With Siri about to become the default search option on all the Apple devices, the need to have data-centric customized silicon will grow.
Microsoft:
Microsoft always had a keen interest in hardware. They already have a strong team of researchers focusing on hardware research. The Surface line of products has shown strong growth, and the SQ1 line of SoC establishes Microsoft’s goal of making Windows smoother to use on silicon.
Recently, Microsoft also announced a plan to develop Secure Chip with the help of semiconductor giant Intel and AMD.
Google:
Like Microsoft, Google also has a dedicated team that has heavily contributed to silicon development via different computer architecture domains. They have already announced plans to develop in-house silicon for Pixel and Chromebook devices.

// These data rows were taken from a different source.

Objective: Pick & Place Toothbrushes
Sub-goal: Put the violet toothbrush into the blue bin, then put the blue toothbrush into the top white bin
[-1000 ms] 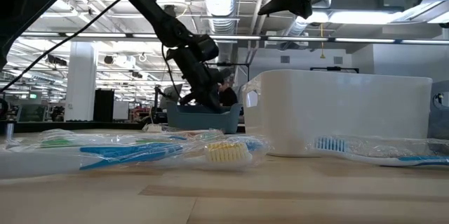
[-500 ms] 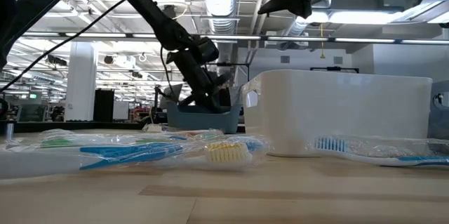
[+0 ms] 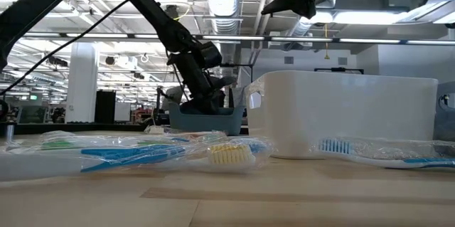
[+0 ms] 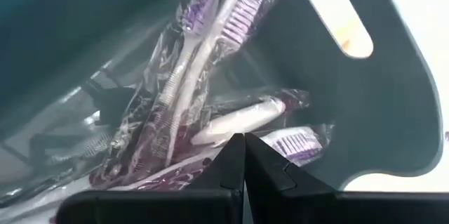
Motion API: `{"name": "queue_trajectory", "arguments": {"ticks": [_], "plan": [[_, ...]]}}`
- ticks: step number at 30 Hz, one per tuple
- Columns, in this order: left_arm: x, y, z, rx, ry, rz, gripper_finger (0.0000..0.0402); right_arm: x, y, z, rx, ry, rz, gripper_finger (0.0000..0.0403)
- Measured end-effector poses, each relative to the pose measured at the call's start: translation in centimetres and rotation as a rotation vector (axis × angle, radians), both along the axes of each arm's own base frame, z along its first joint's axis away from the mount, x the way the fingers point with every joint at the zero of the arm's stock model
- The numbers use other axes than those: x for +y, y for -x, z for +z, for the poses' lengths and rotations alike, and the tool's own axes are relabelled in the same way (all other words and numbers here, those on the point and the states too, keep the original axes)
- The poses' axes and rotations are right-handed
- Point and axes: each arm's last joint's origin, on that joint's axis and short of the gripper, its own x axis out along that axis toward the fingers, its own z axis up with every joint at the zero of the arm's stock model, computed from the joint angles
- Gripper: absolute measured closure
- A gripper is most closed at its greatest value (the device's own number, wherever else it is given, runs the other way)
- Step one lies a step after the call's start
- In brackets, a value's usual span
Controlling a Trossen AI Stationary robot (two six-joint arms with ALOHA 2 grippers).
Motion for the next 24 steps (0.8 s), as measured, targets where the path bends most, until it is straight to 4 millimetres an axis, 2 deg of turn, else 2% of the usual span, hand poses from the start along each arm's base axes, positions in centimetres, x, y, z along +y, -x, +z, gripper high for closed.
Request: {"name": "queue_trajectory", "arguments": {"ticks": [5, 15, 20, 24], "plan": [[0.0, 0.2, 1.1, -0.001, -0.044, 0.007, 0.0401, 0.0, 0.0, 0.0, 0.0, 0.0, 0.0, 0.0117], [-0.5, 1.4, 7.1, -0.052, -0.238, 0.03, 0.0401, 0.0, 0.0, 0.0, 0.0, -0.001, -0.001, 0.0117], [-2.2, 2.1, 11.1, -0.142, -0.31, -0.004, 0.0401, 0.0, 0.0, 0.0, 0.0, -0.002, -0.002, 0.0117], [-3.8, 2.8, 12.9, -0.18, -0.336, -0.024, 0.0401, 0.0, 0.0, 0.0, 0.0, -0.021, -0.016, 0.0117]]}}
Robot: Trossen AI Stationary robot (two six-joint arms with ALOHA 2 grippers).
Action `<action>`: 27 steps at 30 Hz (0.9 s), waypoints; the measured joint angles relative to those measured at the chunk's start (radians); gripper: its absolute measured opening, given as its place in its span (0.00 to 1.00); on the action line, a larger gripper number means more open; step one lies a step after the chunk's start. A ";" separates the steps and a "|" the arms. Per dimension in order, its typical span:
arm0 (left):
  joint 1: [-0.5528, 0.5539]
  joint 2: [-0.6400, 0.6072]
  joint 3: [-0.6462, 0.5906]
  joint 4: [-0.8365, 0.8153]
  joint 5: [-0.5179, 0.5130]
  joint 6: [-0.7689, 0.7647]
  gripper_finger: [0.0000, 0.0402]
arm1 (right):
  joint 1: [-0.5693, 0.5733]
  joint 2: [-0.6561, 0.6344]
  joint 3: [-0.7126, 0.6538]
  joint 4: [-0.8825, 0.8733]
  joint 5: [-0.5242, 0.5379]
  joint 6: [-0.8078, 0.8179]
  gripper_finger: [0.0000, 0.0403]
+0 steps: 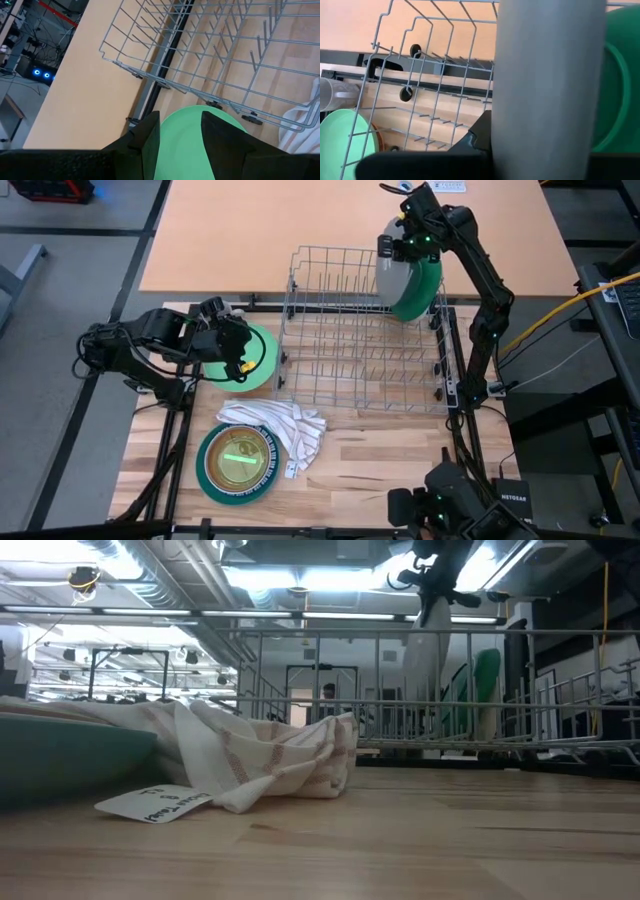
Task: Sort dishes
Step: Put the gray plate into the dish rack
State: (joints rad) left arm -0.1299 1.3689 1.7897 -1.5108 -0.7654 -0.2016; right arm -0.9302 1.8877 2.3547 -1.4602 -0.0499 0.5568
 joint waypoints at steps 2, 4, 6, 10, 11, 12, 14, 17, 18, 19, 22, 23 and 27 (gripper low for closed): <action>0.000 0.000 0.000 0.000 0.000 0.000 0.33 | 0.001 0.000 0.000 0.000 0.000 0.000 0.05; 0.000 0.000 0.000 0.000 0.000 0.000 0.33 | 0.001 0.000 0.000 0.000 0.006 -0.001 0.05; 0.000 0.000 0.000 0.000 0.000 0.000 0.33 | 0.001 0.000 0.000 -0.001 0.013 -0.003 0.05; 0.000 0.000 0.000 0.000 0.000 0.000 0.33 | 0.002 0.000 -0.003 -0.009 0.024 -0.003 0.05; 0.000 0.000 0.000 0.000 0.000 0.000 0.33 | 0.003 0.000 -0.009 -0.007 0.032 -0.002 0.05; 0.000 0.000 0.000 0.000 0.000 0.000 0.33 | 0.006 0.000 -0.016 -0.008 0.036 -0.001 0.05; 0.000 0.000 0.000 0.000 0.000 0.000 0.33 | 0.008 0.000 -0.039 -0.007 0.049 0.001 0.05; 0.000 0.000 0.000 0.000 0.000 0.002 0.33 | 0.010 0.001 -0.081 0.005 0.039 0.000 0.05; 0.000 0.000 0.000 0.000 0.000 0.002 0.33 | 0.009 0.001 -0.097 0.012 0.033 0.000 0.05; 0.000 0.000 0.000 0.000 0.000 0.001 0.33 | 0.008 0.001 -0.111 0.019 0.031 0.000 0.05; 0.000 0.000 0.000 0.000 0.000 0.000 0.33 | 0.008 0.002 -0.159 0.030 0.030 0.001 0.05; 0.000 0.000 0.000 0.000 0.000 0.000 0.33 | 0.009 0.002 -0.176 0.034 0.030 0.000 0.05; 0.000 0.000 0.000 0.000 0.000 0.000 0.33 | 0.009 0.002 -0.245 0.045 0.016 -0.011 0.05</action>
State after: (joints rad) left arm -0.1303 1.3689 1.7897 -1.5105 -0.7654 -0.2012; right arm -0.9215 1.8893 2.1095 -1.4154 -0.0338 0.5458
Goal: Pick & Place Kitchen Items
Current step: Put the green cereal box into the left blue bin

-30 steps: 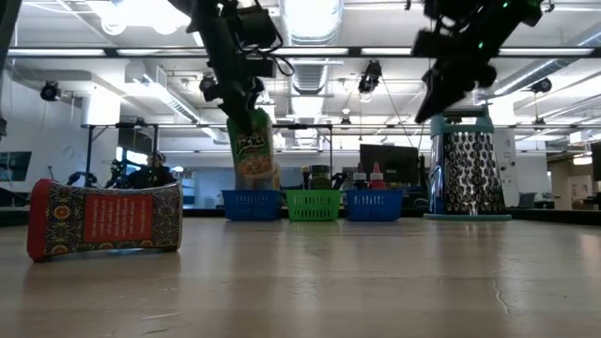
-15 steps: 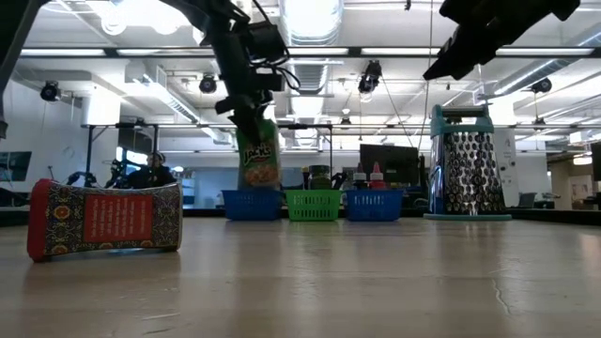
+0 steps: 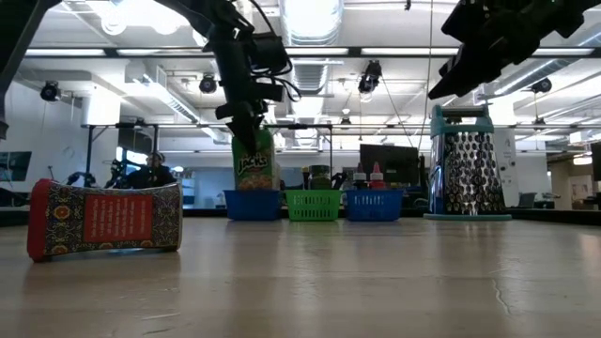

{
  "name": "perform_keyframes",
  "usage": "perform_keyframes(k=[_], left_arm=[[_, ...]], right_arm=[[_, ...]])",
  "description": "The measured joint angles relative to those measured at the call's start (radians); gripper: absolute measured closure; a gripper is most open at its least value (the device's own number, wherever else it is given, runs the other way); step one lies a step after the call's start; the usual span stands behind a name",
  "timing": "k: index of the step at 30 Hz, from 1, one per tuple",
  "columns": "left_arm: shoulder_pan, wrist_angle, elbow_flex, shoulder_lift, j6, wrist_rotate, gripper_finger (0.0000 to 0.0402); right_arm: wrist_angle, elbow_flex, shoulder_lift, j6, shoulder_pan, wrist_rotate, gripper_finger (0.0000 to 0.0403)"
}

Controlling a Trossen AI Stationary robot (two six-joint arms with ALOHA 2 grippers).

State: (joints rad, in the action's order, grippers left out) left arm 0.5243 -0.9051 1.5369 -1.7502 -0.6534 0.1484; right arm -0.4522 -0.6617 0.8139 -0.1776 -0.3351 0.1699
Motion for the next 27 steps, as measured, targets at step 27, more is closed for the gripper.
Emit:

A few years ago, Google showcased the world Tensor Processing Units (TPUs) to speed up the training of data set using the TensorFlow framework. Google’s latest data shows they have been successful in doing so.
THE POSSIBLE FUTURE SCENARIOS
BIG-5 is betting big on in-house silicon development. This requires not only years of planning and investments but also a dedicated semiconductor development team and flow chain. Going forward there are two possible scenarios that BIG-5 might take:
Scenario 1:
BIG-5 will keep collaborating with semiconductor companies (Intel, ARM, AMD, and Qualcomm) to design silicon for their products and data centers with strict control over features and the manufacturing process. It will enable BIG-5 to enter the in-house FAB-LESS business model.
Scenario 2:
BIG-5 will slowly move away from semiconductor companies and spin-off an in-house team with a full turnkey silicon development chain. It will be more like an IDM business model and might require the acquisition of existing semiconductor manufacturing units.
The probability of the second scenario occurring soon is unlikely. In a decade or so, BIG-5 may go big on the semiconductor business and try to keep themselves as in-house FAB-LESS silicon developers (while owning a piece of IDMs/FABs), which will ultimately play in the hands of FAB/Pure-Play Foundries like TSMC and GLOBALFOUNDRIES.
Whichever scenario ends up occurring, there will be exciting developments in computer architectures that will drive the semiconductor industry to new levels.